EXERCISE PROMPT: Set out exactly every line of the entries below, starting at the line that holds "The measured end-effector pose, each" and stopping after the line that holds "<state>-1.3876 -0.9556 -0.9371".
#### SOURCE DATA
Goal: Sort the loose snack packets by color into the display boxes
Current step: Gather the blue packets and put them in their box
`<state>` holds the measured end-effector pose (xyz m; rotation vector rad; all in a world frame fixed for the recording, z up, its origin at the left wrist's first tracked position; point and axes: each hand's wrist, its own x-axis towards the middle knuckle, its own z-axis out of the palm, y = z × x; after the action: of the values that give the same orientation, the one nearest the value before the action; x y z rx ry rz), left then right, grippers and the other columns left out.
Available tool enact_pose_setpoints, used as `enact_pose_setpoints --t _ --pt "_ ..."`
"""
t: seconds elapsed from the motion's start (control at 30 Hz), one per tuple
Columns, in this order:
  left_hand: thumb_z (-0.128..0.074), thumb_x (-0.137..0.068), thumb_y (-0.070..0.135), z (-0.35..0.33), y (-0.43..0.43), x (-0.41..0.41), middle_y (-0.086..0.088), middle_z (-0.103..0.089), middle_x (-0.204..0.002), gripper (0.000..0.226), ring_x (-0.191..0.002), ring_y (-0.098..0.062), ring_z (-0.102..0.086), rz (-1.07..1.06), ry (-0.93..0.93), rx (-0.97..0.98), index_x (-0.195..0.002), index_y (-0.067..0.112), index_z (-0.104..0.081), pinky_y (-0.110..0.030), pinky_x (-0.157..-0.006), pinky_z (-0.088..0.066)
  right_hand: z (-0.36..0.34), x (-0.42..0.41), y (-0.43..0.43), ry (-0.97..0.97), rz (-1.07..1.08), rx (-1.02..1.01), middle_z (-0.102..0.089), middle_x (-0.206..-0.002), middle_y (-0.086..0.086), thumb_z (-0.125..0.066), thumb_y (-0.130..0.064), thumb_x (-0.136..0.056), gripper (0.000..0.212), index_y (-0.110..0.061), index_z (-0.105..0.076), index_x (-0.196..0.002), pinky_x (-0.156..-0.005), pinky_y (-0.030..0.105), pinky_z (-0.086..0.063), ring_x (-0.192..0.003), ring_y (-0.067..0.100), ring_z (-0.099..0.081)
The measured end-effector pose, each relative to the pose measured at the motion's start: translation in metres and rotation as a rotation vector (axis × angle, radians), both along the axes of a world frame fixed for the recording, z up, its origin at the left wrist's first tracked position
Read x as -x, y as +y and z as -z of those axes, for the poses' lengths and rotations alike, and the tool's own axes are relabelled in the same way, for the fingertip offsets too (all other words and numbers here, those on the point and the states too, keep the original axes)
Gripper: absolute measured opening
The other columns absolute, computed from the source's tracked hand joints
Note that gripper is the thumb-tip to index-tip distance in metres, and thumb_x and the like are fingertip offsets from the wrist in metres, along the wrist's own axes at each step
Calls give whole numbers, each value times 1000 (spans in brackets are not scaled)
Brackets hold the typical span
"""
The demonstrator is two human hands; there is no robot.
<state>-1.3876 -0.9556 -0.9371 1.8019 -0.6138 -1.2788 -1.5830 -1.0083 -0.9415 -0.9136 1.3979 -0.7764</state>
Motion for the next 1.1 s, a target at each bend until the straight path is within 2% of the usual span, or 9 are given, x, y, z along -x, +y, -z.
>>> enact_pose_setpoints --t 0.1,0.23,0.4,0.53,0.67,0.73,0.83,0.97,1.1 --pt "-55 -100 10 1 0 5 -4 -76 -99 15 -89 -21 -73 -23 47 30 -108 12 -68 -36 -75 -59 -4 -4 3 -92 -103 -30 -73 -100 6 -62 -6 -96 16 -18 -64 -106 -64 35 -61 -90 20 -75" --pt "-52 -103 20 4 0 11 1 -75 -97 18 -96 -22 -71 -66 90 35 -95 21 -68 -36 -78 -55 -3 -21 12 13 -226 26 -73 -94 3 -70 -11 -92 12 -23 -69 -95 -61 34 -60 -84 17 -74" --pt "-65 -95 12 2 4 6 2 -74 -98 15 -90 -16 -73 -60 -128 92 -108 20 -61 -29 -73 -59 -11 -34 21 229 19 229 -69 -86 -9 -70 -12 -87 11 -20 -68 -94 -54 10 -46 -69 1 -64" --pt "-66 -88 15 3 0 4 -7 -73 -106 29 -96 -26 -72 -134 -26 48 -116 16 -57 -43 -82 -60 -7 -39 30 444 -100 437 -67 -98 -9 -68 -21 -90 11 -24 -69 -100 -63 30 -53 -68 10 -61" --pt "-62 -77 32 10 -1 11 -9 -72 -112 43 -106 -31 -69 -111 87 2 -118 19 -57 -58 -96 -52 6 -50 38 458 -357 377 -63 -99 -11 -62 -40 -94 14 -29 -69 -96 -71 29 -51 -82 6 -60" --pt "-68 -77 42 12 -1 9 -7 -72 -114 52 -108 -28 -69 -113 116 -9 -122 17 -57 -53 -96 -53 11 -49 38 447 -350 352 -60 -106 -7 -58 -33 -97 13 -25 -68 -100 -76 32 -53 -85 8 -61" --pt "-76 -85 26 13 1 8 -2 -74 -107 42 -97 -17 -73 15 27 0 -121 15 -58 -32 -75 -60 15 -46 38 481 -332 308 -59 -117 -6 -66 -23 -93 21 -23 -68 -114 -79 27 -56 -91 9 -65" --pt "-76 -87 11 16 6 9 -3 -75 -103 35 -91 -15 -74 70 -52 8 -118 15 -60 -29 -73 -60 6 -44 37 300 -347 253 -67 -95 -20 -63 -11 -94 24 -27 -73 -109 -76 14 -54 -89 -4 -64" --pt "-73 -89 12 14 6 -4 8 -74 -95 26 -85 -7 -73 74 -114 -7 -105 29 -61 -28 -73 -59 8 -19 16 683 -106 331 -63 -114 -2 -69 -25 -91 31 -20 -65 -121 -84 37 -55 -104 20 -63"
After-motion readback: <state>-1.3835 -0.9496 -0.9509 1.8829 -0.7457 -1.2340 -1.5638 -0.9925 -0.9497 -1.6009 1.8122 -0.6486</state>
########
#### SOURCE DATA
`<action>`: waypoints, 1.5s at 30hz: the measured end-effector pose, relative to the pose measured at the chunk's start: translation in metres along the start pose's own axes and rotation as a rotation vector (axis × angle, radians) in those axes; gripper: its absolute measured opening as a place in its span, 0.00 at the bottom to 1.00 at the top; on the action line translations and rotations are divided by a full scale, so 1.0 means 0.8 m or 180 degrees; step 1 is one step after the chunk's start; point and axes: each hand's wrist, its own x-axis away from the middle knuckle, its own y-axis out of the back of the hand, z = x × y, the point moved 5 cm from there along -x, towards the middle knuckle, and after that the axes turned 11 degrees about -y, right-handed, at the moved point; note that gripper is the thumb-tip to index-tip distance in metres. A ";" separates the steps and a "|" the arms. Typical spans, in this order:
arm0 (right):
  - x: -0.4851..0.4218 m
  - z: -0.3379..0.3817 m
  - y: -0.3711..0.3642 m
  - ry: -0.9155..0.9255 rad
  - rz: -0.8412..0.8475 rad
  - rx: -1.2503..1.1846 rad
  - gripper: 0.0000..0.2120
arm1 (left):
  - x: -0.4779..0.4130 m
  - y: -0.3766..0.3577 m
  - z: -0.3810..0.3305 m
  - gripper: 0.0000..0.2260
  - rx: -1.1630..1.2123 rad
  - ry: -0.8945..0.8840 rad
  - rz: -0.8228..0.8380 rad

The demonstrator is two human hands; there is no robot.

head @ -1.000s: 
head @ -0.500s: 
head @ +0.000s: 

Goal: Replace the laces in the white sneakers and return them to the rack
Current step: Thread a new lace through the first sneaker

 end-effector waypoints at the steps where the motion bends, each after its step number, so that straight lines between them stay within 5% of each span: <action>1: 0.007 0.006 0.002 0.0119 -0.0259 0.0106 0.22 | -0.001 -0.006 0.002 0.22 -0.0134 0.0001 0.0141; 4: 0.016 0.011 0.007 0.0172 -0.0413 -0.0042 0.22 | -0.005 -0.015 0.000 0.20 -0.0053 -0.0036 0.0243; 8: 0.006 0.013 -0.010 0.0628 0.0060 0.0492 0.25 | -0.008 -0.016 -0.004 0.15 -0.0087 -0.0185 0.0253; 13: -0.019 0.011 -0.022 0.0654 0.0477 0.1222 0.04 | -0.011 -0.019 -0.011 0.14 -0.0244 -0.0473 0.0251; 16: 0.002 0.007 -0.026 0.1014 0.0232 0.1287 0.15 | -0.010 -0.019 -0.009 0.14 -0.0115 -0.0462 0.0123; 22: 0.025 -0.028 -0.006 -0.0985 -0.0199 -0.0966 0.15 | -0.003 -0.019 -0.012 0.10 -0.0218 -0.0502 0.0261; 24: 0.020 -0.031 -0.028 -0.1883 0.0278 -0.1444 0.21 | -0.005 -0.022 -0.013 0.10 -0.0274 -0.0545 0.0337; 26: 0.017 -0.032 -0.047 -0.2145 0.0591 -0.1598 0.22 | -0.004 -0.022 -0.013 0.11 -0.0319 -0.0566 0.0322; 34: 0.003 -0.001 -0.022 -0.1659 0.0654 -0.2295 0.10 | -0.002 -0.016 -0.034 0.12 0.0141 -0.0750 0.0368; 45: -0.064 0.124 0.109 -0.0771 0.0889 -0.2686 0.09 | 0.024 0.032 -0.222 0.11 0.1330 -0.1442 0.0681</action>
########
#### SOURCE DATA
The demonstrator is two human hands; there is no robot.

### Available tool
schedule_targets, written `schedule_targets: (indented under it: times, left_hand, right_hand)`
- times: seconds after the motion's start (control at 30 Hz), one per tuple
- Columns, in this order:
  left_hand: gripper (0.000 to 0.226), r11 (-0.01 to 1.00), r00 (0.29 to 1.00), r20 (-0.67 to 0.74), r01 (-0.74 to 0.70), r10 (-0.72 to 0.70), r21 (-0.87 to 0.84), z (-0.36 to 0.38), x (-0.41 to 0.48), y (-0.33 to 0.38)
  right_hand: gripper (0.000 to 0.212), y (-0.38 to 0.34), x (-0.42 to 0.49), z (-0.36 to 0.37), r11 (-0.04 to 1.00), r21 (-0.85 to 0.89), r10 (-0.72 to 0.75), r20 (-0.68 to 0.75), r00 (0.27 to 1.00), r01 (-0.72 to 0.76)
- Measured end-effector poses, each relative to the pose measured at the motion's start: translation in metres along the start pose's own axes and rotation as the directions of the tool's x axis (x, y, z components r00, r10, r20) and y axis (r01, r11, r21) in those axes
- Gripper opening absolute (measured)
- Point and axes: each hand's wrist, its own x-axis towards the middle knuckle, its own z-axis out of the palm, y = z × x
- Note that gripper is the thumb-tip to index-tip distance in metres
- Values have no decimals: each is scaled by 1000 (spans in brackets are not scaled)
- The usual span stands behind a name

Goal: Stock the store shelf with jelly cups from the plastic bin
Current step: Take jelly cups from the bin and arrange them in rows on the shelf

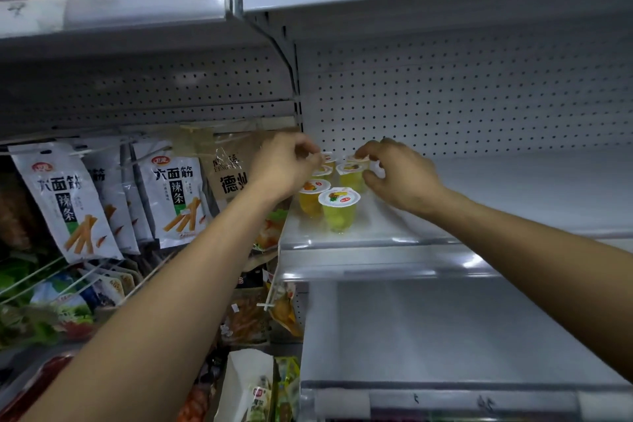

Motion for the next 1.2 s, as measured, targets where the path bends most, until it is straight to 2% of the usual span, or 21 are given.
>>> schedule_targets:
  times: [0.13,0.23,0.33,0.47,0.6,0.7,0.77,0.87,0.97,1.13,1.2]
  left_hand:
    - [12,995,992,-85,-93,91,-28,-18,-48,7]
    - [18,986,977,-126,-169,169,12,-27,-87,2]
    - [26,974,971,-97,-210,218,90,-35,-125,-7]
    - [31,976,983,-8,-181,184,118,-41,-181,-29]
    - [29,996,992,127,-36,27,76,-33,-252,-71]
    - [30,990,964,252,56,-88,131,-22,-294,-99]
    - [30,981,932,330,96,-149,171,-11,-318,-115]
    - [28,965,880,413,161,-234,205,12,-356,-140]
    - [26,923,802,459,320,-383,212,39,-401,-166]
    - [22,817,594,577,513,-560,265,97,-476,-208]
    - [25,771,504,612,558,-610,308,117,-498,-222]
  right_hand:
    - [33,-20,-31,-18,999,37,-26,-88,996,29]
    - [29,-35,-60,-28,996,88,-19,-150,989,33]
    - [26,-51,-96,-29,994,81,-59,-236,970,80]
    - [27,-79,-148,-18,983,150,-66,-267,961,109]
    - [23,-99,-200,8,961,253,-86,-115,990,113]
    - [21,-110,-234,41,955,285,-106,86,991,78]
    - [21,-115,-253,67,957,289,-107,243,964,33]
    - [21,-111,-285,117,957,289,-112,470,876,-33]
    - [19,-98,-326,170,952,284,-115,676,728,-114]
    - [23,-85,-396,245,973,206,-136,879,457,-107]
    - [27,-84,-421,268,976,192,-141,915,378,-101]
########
TASK OUTPUT:
The measured end-effector pose, each relative to the pose measured at the motion's start: translation in metres and rotation as a rotation vector (axis × angle, radians), both along the axes of a world frame fixed for the recording, z up, its origin at the left wrist's first tracked position
Read x as -x, y as +y and z as -z of those axes, for the poses' lengths and rotations alike, and the tool's own axes are relabelled in the same way, for the fingertip offsets too (all other words and numbers here, those on the point and the states too, keep the original axes)
Gripper: absolute measured opening
The other columns absolute, computed from the source's tracked hand joints
Note that gripper is the thumb-tip to index-tip distance in metres, and thumb_x and the like are fingertip offsets from the wrist in metres, along the wrist's own axes at each step
Calls give whole numbers, each value times 1000 (spans in brackets are not scaled)
Brackets hold the typical span
"""
The demonstrator is two human hands; there is no robot.
<state>-1.3876 -0.9556 -0.9371 1.8019 -0.6138 -1.2788 -1.5830 -1.0083 -0.9415 -0.9136 1.3979 -0.7764</state>

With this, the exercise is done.